[Opening Supplied data section]
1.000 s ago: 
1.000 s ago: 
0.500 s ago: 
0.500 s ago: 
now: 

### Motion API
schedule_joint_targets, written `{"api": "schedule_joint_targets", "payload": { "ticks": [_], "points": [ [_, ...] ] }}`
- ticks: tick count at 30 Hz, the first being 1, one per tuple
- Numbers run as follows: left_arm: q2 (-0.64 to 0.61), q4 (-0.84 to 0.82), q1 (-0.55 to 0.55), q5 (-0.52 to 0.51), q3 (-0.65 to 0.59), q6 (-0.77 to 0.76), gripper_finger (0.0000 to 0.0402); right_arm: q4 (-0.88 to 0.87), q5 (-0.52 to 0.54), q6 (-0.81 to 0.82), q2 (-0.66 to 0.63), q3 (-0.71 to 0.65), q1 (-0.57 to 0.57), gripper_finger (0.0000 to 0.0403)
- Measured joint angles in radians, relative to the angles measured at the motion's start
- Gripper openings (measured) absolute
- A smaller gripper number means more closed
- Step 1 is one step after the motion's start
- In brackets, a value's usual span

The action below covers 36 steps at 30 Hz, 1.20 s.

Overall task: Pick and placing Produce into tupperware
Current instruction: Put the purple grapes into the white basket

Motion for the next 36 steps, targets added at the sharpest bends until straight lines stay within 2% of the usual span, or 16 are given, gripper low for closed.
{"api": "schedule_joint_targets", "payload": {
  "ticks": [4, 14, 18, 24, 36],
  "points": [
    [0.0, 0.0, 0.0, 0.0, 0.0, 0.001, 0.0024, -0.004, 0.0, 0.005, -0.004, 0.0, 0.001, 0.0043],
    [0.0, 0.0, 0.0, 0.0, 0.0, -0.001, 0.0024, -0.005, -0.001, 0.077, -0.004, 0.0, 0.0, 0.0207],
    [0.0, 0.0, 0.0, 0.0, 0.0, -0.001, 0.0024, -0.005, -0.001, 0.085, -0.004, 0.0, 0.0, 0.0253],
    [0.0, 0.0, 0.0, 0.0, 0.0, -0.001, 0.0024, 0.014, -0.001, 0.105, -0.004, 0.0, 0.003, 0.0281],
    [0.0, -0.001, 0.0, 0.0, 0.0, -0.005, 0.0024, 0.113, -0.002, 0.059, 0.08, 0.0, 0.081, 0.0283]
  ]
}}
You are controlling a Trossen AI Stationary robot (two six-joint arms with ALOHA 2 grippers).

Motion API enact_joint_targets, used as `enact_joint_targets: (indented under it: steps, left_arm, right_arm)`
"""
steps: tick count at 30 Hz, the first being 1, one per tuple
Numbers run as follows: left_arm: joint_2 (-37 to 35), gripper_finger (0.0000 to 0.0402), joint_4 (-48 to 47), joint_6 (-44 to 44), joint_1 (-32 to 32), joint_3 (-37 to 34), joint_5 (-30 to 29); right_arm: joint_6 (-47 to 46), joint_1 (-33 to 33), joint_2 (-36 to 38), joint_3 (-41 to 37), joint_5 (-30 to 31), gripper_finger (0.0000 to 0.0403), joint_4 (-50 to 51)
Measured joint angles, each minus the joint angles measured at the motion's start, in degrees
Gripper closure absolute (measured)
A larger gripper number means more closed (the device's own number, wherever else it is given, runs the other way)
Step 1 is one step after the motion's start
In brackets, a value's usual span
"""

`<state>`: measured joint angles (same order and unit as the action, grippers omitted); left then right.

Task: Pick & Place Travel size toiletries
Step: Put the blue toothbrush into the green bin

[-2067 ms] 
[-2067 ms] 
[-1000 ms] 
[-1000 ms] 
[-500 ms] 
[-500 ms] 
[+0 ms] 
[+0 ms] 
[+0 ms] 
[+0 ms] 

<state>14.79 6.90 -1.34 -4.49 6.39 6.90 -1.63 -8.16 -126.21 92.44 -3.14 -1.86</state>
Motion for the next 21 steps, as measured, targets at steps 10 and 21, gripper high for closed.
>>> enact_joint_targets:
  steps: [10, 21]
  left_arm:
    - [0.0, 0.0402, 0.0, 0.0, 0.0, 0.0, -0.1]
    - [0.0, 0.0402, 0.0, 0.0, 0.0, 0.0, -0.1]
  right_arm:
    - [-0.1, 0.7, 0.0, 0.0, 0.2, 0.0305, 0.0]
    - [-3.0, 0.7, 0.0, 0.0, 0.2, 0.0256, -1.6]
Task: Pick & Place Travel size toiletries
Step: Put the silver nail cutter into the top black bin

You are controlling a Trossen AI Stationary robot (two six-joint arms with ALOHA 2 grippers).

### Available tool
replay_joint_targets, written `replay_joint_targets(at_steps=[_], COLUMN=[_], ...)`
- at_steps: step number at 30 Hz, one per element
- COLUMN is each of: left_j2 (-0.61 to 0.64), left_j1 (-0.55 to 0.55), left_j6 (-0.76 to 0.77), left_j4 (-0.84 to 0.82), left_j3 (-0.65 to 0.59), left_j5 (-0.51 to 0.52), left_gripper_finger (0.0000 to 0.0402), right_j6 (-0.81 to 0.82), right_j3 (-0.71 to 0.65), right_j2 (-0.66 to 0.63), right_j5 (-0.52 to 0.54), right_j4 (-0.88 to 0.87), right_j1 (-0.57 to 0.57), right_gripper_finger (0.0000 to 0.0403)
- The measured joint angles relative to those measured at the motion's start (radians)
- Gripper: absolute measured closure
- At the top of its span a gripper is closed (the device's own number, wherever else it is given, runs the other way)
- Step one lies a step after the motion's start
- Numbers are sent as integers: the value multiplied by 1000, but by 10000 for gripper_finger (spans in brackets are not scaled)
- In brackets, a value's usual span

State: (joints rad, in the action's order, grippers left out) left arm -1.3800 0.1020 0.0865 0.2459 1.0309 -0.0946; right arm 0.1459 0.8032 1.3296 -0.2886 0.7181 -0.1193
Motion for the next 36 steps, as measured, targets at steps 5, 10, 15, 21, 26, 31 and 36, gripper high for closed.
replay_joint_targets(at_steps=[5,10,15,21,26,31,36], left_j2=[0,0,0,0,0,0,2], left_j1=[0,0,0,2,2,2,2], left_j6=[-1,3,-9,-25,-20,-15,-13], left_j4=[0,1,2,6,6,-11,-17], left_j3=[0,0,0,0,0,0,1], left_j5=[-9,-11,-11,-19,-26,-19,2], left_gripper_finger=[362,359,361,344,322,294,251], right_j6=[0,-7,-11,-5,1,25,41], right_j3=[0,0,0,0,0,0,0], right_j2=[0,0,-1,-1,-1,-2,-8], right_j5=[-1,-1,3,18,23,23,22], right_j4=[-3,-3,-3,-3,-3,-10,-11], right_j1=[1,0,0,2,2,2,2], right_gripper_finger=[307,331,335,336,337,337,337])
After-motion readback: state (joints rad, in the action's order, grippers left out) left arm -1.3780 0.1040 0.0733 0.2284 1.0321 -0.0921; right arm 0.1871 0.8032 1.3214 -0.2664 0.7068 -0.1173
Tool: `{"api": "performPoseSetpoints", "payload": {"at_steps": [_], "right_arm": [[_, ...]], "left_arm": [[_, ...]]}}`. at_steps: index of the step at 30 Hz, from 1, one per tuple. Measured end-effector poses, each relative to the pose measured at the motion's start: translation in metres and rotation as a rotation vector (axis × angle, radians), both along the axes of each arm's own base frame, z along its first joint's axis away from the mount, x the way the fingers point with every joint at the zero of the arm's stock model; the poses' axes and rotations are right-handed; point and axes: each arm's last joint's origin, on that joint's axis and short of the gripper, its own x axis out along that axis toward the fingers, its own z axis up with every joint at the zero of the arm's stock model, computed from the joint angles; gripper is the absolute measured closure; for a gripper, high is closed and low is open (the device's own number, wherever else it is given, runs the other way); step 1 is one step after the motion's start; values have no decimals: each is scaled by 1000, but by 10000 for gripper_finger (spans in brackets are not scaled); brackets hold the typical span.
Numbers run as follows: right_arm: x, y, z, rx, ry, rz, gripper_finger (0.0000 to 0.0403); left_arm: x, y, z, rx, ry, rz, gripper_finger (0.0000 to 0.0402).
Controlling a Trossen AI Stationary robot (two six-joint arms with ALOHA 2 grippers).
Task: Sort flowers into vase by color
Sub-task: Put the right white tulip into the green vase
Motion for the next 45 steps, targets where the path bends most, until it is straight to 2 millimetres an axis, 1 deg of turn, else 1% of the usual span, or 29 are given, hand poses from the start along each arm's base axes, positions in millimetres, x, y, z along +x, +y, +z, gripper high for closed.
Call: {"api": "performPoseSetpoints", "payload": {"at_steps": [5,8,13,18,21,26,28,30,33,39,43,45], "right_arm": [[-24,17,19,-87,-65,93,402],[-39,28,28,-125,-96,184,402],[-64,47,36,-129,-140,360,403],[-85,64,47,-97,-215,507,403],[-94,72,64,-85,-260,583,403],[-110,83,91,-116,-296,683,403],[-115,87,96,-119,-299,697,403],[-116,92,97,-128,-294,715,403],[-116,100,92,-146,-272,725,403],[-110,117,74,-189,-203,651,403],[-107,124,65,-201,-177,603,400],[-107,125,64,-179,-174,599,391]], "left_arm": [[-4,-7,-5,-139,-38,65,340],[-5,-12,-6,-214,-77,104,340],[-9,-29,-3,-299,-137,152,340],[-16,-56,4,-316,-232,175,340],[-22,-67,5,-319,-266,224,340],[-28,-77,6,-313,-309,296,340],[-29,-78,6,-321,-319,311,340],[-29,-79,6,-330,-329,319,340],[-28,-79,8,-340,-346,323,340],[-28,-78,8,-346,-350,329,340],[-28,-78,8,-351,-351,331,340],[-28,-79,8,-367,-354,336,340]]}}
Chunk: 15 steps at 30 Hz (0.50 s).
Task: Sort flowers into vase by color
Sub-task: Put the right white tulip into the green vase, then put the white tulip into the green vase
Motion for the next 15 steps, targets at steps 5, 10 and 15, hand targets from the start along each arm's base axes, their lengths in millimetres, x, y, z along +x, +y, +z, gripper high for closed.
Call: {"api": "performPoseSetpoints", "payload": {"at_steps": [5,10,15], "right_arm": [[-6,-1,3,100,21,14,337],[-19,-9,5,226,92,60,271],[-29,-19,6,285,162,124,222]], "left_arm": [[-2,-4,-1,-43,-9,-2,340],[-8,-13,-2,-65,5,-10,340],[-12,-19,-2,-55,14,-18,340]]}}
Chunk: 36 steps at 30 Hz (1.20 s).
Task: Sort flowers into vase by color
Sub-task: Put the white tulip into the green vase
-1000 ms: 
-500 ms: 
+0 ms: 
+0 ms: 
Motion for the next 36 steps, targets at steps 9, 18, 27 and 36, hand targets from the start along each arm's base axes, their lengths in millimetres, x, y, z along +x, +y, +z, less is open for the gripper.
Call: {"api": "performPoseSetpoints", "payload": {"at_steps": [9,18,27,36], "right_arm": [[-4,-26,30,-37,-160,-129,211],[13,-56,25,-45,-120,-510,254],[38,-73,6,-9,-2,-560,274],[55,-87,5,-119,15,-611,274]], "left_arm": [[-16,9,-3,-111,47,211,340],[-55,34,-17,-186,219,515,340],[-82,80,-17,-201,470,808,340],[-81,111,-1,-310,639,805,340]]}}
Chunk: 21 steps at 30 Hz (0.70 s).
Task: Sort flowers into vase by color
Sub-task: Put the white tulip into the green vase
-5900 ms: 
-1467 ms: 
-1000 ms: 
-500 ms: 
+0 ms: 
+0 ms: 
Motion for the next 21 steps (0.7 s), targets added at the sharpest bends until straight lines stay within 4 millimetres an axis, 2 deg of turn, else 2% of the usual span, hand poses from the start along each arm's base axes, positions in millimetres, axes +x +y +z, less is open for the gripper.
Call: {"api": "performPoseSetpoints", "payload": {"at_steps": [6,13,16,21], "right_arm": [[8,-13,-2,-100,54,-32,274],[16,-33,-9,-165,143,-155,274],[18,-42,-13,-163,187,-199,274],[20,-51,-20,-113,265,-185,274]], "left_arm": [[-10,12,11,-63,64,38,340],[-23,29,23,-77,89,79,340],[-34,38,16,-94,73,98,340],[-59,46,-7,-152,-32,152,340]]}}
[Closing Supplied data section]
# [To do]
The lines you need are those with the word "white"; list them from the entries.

# [Solution for this task]
Current instruction: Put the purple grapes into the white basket
Sub-task: Put the right white tulip into the green vase
Sub-task: Put the right white tulip into the green vase, then put the white tulip into the green vase
Sub-task: Put the white tulip into the green vase
Sub-task: Put the white tulip into the green vase

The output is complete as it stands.